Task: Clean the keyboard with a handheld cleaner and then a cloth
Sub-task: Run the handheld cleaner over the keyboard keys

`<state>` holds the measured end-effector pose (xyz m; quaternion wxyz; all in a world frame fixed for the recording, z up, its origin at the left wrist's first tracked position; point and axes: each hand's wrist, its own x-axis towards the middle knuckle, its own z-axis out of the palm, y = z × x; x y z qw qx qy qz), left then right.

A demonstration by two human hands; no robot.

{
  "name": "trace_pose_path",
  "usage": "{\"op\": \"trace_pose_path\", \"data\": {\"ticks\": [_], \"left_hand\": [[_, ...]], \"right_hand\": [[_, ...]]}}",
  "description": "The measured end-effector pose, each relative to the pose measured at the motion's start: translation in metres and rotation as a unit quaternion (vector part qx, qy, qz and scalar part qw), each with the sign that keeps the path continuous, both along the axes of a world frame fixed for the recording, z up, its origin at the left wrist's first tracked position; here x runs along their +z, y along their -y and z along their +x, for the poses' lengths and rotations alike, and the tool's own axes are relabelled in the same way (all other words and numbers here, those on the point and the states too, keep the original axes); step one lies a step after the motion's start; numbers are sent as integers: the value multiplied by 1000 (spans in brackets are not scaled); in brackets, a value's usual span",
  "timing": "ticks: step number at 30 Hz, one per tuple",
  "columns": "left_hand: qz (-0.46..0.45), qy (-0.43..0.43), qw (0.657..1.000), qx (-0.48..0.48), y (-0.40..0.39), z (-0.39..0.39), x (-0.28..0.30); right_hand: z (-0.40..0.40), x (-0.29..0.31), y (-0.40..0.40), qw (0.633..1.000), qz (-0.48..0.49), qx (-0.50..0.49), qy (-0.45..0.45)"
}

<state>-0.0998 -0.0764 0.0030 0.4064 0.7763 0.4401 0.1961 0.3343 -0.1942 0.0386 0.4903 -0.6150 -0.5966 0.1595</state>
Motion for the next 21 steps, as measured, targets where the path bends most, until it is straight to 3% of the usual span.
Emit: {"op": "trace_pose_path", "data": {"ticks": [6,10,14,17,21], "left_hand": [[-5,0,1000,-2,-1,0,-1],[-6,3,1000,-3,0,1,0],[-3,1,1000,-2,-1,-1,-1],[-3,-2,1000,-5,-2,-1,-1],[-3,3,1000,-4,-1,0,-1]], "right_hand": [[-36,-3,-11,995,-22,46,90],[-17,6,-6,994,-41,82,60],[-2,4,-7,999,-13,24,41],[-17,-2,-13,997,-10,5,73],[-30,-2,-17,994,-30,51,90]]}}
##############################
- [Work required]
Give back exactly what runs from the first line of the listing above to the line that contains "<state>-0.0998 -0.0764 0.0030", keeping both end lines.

- [Solution to this exercise]
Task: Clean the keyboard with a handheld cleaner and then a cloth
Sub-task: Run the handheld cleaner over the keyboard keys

`<state>` holds the measured end-effector pose (xyz m; quaternion wxyz; all in a world frame fixed for the recording, z up, its origin at the left wrist's first tracked position; point and axes: each hand's wrist, its own x-axis towards the middle knuckle, its own z-axis out of the palm, y = z × x; x y z qw qx qy qz), left then right.

A demonstration by two human hands; no robot.

{
  "name": "trace_pose_path",
  "usage": "{\"op\": \"trace_pose_path\", \"data\": {\"ticks\": [_], \"left_hand\": [[_, ...]], \"right_hand\": [[_, ...]]}}",
  "description": "The measured end-effector pose, each relative to the pose measured at the motion's start: translation in metres and rotation as a unit quaternion (vector part qx, qy, qz and scalar part qw), each with the sign that keeps the path continuous, both along the axes of a world frame fixed for the recording, z up, its origin at the left wrist's first tracked position; here x runs along their +z, y along their -y and z along their +x, for the poses' lengths and rotations alike, and the tool's own axes are relabelled in the same way (all other words and numbers here, those on the point and the states too, keep the original axes); step one lies a step after the motion's start; numbers are sent as integers: the value multiplied by 1000 (spans in brackets are not scaled); in brackets, a value's usual span",
  "timing": "ticks: step number at 30 Hz, one per tuple",
  "columns": "left_hand: qz (-0.46..0.45), qy (-0.43..0.43), qw (0.657..1.000), qx (-0.48..0.48), y (-0.40..0.39), z (-0.39..0.39), x (-0.28..0.30); right_hand: z (-0.40..0.40), x (-0.29..0.31), y (-0.40..0.40), qw (0.633..1.000), qz (-0.48..0.49), qx (-0.50..0.49), qy (-0.45..0.45)"
}

<state>-0.0998 -0.0764 0.0030 0.4064 0.7763 0.4401 0.1961 0.3343 -0.1942 0.0386 0.4903 -0.6150 -0.5966 0.1595</state>

No further output will be produced for this exercise.